- **WORK TASK**
From the first line of the data below, copy each line up to the one containing "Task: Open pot", and include that line too.

(PROVIDED MATERIAL Opens)

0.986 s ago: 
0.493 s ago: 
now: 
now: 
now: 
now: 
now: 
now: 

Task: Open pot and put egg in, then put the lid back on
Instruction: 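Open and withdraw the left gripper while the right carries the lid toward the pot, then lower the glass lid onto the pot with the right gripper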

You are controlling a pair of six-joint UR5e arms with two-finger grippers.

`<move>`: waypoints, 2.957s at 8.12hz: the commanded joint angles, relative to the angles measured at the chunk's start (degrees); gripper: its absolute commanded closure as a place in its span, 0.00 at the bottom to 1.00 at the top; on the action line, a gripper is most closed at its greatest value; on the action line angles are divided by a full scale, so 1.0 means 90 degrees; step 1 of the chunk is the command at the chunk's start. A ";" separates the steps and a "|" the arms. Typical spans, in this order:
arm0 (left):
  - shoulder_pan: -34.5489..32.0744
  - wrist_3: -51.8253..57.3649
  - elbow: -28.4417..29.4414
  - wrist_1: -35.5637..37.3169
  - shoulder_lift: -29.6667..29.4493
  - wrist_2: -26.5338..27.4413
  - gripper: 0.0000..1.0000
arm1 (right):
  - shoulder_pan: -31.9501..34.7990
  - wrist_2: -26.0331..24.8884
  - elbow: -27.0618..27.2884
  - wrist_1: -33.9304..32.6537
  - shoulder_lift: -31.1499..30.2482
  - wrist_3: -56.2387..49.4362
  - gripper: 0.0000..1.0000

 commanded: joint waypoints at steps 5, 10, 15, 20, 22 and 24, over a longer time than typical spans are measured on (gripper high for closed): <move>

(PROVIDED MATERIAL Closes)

- **ANSWER TO THE EXERCISE**
0.986 s ago: 
0.493 s ago: 
now: 
now: 
now: 
now: 
now: 
now: 

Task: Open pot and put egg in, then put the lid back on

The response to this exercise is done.